Statistical analysis. Sample size: Based on previously published studies using AI [3,4,12,13] or LNG-IUD [9], we estimated a total sample size of 48 patients (12 in each subgroup) to study in a period of 3 years, which was prolonged another 3 years due to difficulties for recruitment. However, we decided to finish it in March 2015 due to its low rate, to the need to make a final report in September-2015 and also because the patients undergoing TUGPA were not showing good clinical results. Nevertheless, their follow-up continued to the final data collection in July-2017.

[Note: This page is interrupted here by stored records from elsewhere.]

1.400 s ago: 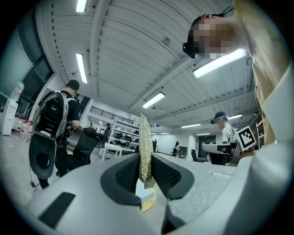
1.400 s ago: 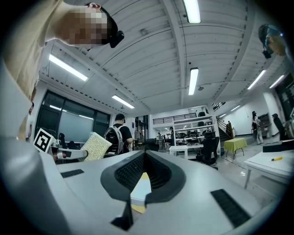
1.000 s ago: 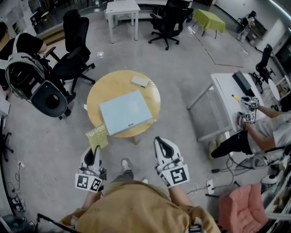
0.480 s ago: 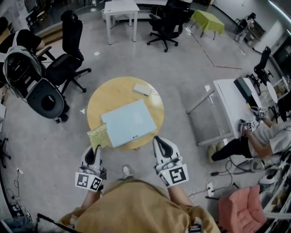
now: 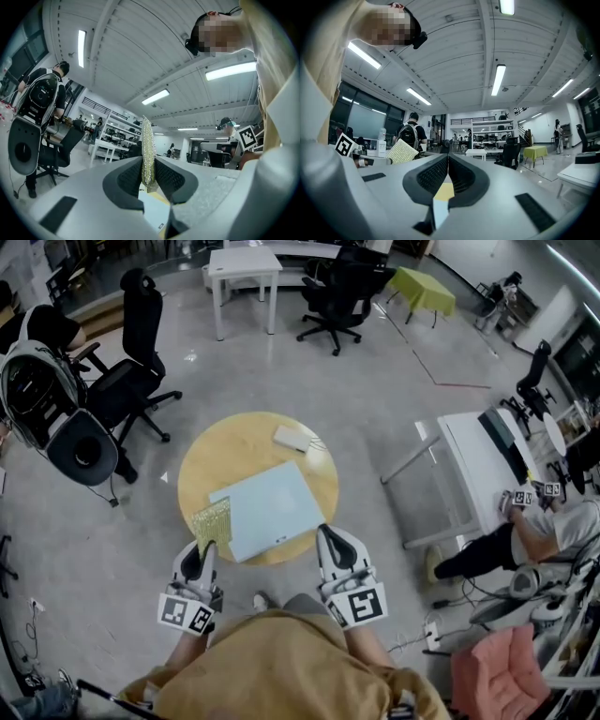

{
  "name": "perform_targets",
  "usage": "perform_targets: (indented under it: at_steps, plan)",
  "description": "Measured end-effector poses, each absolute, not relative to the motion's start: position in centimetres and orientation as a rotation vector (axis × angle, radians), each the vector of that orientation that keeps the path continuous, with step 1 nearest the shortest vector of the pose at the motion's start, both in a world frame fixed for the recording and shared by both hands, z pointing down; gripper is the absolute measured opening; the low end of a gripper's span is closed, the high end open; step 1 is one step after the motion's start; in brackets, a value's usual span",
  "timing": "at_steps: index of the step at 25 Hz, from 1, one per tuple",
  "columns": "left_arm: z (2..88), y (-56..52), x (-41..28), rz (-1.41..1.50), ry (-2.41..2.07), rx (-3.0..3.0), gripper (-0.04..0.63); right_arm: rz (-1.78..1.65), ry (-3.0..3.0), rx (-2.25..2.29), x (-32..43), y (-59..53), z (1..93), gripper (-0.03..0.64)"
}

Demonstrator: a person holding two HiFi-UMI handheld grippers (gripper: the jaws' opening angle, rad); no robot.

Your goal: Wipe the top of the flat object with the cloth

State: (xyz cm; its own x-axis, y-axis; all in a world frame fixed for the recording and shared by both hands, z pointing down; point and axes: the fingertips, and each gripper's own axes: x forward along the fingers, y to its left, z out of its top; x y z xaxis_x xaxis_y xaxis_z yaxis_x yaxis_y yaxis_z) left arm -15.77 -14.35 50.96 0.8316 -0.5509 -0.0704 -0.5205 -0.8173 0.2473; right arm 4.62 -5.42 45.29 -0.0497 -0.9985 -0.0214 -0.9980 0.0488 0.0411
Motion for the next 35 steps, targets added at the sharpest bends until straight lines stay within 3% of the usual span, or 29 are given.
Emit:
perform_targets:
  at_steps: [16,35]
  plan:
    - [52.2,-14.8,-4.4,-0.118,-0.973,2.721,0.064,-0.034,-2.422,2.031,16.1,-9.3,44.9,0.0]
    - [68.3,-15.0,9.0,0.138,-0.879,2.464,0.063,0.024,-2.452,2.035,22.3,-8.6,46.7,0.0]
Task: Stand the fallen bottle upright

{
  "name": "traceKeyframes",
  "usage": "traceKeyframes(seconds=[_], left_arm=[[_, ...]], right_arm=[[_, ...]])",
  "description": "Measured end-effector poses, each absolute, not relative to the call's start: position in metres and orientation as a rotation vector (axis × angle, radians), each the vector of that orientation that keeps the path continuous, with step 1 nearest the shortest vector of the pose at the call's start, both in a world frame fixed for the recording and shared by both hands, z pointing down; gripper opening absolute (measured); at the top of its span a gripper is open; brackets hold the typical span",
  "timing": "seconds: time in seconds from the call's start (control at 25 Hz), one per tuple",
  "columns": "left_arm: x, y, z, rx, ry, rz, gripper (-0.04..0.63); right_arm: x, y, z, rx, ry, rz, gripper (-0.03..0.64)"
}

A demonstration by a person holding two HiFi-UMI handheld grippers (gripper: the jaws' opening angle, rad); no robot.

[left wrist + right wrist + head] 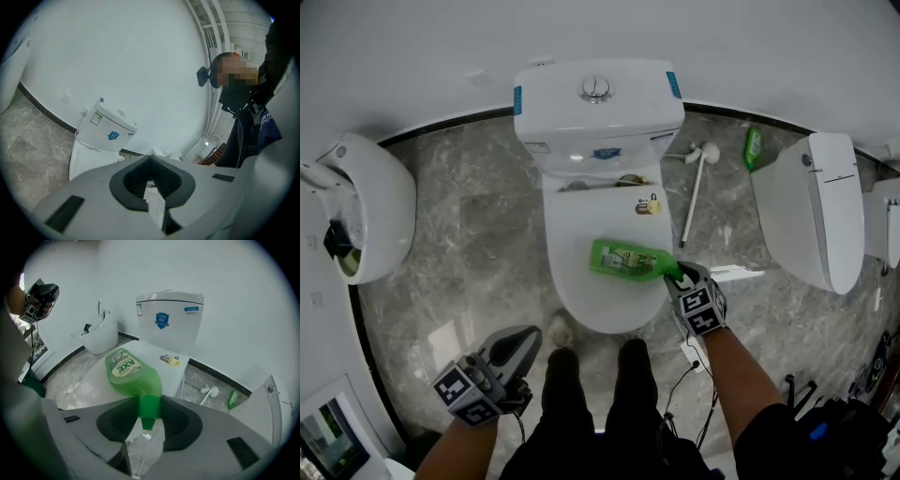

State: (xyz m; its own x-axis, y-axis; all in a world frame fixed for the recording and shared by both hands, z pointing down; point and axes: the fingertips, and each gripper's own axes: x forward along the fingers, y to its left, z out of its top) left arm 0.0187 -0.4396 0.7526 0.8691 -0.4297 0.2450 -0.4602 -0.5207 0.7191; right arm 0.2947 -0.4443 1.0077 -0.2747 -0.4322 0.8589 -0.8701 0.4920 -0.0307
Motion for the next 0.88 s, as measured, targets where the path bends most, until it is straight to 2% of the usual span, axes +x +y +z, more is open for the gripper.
traceKeyframes(seconds=[0.88], left_arm=[[-0.02,-0.438,0.66,2.256,-0.69,-0.101,0.023]], right_arm=[[0.282,-0.473,0.871,0.933,-1.715,0.218,0.169]])
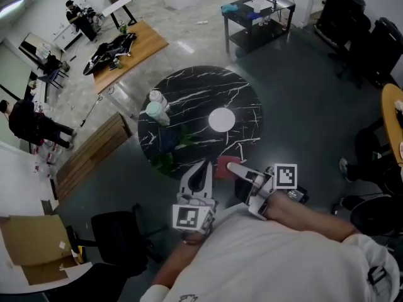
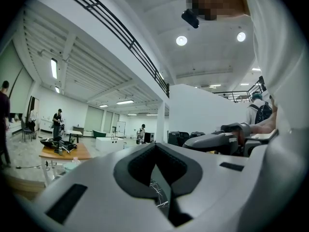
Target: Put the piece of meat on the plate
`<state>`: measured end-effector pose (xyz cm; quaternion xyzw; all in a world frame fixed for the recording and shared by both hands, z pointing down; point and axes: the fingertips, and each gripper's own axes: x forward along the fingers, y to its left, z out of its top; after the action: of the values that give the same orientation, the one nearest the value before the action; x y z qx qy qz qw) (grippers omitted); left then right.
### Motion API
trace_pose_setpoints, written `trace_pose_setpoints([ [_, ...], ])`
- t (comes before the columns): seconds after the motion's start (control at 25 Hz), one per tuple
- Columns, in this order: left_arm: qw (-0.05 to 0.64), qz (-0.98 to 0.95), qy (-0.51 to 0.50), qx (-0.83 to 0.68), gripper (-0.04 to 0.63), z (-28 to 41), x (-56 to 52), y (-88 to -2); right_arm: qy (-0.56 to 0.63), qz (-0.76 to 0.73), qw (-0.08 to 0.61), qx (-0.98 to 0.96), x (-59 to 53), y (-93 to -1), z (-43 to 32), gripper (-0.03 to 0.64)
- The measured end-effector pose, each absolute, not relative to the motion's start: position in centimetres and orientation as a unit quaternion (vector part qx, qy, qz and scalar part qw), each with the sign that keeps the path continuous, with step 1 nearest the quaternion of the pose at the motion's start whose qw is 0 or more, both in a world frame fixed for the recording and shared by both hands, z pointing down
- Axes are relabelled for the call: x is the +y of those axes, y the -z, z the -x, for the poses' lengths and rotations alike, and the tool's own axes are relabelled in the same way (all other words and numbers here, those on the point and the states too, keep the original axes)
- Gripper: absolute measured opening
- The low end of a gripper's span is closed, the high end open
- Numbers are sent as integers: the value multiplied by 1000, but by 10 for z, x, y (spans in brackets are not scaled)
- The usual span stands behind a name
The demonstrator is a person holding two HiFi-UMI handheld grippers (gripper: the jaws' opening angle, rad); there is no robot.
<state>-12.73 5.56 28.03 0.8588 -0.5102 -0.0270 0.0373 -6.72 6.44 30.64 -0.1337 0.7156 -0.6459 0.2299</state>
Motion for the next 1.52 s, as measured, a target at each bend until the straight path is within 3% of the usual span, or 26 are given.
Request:
trace_pose_setpoints([
  [1.52, 38, -783, 19, -620, 6, 70, -172, -287, 673, 70, 145, 722, -192, -322, -3, 91],
])
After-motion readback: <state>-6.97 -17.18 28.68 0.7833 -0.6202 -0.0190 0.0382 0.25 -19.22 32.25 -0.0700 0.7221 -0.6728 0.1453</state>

All data were entered into SPSS Statistics version 25.0 (IBM, Spain) to perform statistical analysis. Data are expressed as percentages, mean ± standard deviation (SD), median, minimum and maximum (min-max) values, and a 95% confidence interval (CI) (if applicable). The main dependent variables were the VAS score, the absence or presence of endometriomas in TVU, and the values of CA-125, as well as their evolution in later follow-ups. The main independent variables were Anastrozole+LNG-IUD or only LNG-IUD treatments, as well as CS or TUGPA of endometriomas. We applied descriptive statistical analysis for qualitative variables to determine frequencies and distribution using contingency tables and comparison of proportions. The chi-squared, Kruskal-Wallis, Mann-Whitney U and correlation tests were used to compare groups and parameters in the different follow-ups. For quantitative or numerical variables, we applied nonparametric tests for paired data to compare the values before and at 3, 6, and 9 months, and 1 and 2 years, and the last follow-up after treatment, calculating the Wilcoxon signed rank test, the signs test, the McNemar test (for dichotomous variants), and the marginal homogeneity test, noting in tables and graphs only the significant results. Likewise, nonparametric tests were applied to compare Anastrozole and non-Anastrozole groups. To determine the recurrence and reoperation rates, we calculated the percentage accumulated every 3 months up to 2 years, and then every year up to 6 years, pointing at the corresponding figures the patients at risk in each period, subtracting recurrences and loss to follow-up. All p values reported are 2-tailed, and p<0.05 was considered significant.